Viburnum leaf beetle (Pyrrhalta viburni), a pest of Viburnum species including arrowwood and European cranberry bush, has been confirmed in three new counties in Massachusetts.
The Viburnum leaf beetle was first discovered in Massachusetts in 2004, in Berkshire County. In July 2008, new sightings of this introduced pest were reported in Bristol, Franklin, and Middlesex County, and were recently confirmed by Robert Childs, an entomologist at UMass Extension. Eradication efforts at these sites are currently underway.
Viburnum leaf beetle attacks only viburnum plants.
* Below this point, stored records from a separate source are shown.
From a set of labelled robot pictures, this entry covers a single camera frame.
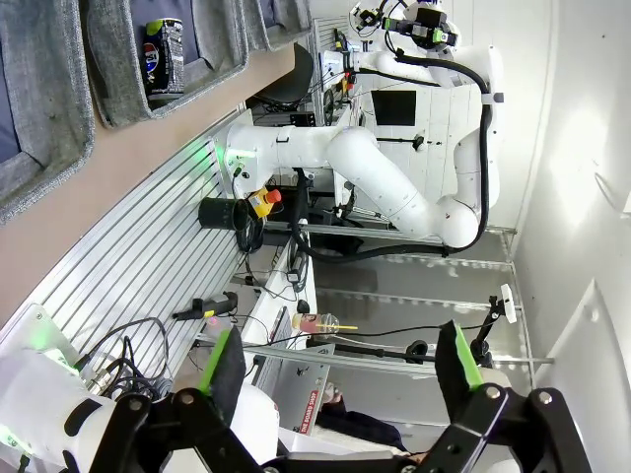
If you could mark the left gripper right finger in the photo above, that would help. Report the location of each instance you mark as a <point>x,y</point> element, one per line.
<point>461,364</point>

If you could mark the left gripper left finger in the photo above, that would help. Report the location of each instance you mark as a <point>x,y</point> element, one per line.
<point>217,364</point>

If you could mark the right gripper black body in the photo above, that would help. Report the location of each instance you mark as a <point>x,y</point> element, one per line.
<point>429,17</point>

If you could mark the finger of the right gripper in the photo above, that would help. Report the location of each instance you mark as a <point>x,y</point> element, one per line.
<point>394,24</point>

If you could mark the crushed black silver can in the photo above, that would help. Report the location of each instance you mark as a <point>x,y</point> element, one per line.
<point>165,64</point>

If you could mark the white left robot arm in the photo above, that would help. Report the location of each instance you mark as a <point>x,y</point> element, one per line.
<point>34,409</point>

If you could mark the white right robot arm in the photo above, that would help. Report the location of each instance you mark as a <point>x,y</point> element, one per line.
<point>374,182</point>

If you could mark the black stand white head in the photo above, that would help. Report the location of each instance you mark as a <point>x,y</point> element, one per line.
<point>508,303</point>

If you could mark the black monitor screen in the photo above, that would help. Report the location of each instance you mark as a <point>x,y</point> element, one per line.
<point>394,108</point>

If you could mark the red board shop sign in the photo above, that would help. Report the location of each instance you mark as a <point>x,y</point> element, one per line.
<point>308,414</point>

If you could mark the plastic drink cup with straw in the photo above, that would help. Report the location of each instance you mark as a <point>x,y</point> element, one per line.
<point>315,322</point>

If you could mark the black office chair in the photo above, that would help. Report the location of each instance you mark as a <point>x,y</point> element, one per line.
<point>291,81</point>

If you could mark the person in black top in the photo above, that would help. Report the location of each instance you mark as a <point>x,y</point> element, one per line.
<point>360,426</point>

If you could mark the slotted aluminium panel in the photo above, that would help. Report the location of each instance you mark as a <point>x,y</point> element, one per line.
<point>133,256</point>

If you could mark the grey fabric basket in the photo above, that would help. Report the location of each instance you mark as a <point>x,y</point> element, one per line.
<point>54,98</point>
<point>118,88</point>
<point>254,24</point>

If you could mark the black pen cup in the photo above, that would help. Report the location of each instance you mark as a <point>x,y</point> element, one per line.
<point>219,213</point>

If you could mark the yellow emergency stop button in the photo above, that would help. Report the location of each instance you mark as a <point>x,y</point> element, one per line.
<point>261,202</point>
The most susceptible species are arrowwood viburnums (V. dentatum complex), European and American cranberry bush (V. opulus, including var. americana), Possum-haw (V. nudum), Rafinesque viburnum (V. rafinesquianum), and Chinese or Taiwanese viburnum (V. propinquum). Many other species are also known to be susceptible, including: Black haw (V. prunifolium), Mapleleaf viburnum (V. acerifolium), Nannyberry (V. lentago), Sargent viburnum (V. sargentii), Wayfaringtree (V. lantana), and Wright viburnum (V. wrightii).
In late summer and fall it is the adult stage of the Viburnum leaf beetle that is active. Adult feeding damage can be seen on viburnum leaves as irregular circular to elliptical holes. The beetles are approximately 5mm long (less than ¼ of an inch) and are brown, with dark markings on and behind the head. Adults feed from July through the fall, until leaf drop occurs, and will be laying eggs for the remainder of the growing season. Egg-laying sites are small, brownish-black bumps, about 1-2mm in diameter, that can be found in rows along the terminal twigs of the plant.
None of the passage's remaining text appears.